In the dry form of FIP, microscopic pyogranulomas may become larger after replication of coronavirus in tissues and attraction of neutrophils and macrophages (Gunn‐Moore et al. 2011). Microscopic pyogranulomatous lesions were detected in five ferrets in one study (Garner et al. 2008). Tumour‐like lesions, as described in this case, have often been reported in the abdominal cavity in cats and ferrets (kidney, liver, spleen, mesenteric lymph nodes) (Kipar et al. 1999, Murray et al. 2010, Dominguez et al. 2011) but not in the brain, of cats nor ferrets. These images of a space‐occupying mass would be more suggestive of a cryptococcal granuloma, as previously reported in the central nervous system of a ferret (Ropstad et al. 2011) or cats (Foster et al. 2000).

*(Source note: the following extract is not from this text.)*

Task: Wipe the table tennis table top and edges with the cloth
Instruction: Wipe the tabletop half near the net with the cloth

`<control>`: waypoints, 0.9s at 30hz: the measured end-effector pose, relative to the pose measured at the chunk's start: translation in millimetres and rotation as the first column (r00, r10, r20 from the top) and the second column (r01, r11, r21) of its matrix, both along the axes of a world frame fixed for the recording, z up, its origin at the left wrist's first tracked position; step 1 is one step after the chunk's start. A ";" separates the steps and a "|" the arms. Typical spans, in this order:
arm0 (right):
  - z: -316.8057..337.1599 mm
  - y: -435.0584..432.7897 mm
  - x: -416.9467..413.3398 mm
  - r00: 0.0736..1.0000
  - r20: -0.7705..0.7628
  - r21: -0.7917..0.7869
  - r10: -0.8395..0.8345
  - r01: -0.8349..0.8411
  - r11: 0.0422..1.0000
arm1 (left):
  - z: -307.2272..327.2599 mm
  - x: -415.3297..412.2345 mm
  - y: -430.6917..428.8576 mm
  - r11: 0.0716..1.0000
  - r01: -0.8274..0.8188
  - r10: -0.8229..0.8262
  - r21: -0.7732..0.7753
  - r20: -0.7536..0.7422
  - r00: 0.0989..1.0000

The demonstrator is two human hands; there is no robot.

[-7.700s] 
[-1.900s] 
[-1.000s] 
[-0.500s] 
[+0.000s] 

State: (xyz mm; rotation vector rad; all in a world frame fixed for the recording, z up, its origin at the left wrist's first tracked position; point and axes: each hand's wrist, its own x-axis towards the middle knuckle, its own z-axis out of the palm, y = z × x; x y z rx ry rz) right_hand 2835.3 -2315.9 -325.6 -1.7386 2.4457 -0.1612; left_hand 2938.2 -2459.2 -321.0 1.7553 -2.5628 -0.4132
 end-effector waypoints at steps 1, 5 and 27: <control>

Serological testing for FIP using ELISA and PCR techniques were negative in all cases previously described in ferrets (Garner et al. 2008) and were not performed in this ferret, on blood, or CSF. The significance and value of serological tests for FIP in ferrets with FSCD is still questionable. A new sensitive RT‐PCR method was recently established by Terada (2014) to detect ferret coronaviruses in ferrets in Japan. The authors characterised genetically two genotypes of coronaviruses: type 1 causing FIP‐like disease and type 2 causing epizootic catarrhal enteritis. Recently, the use of immunohistochemistry for detection of feline coronavirus within CSF macrophages permitted diagnosis of FIP in a cat (Ives et al. 2013). These new diagnostic techniques could be helpful to diagnose ante‐mortem FSCD infection in ferrets.

In the case reported here, the definitive diagnosis was based on immunohistochemical results. Coronavirus antigens were detected in the cytoplasm of macrophages within the granulomas, using FCV3‐70 monoclonal antibody as described in earlier confirmed outbreaks (Lewis et al. 2010, Murray et al. 2010, Dominguez et al. 2011).

As FSCD leads to a pathological immune‐mediated response, immunosuppressive treatments such as glucocorticoids are likely to provide the best clinical response. Symptomatic treatment may provide short‐term clinical improvement. The course of the disease is usually progressive and duration of the clinical course is highly variable but the disease is invariably fatal (Garner et al. 2008).

In conclusion, FSCD should be considered in the differential diagnosis of young ferrets with neurological signs presenting cerebral masses, associated with non‐specific clinical signs. Although definitive diagnosis of systemic coronavirus infection is based on histological and immunohistochemical findings, imaging techniques – CT or MRI – provide additional information that is helpful for ante‐mortem diagnosis of FSCD.

Conflict of interest

None of the authors of this article has a financial or personal relationship with other people or organisations that could inappropriately influence or bias the content of the paper.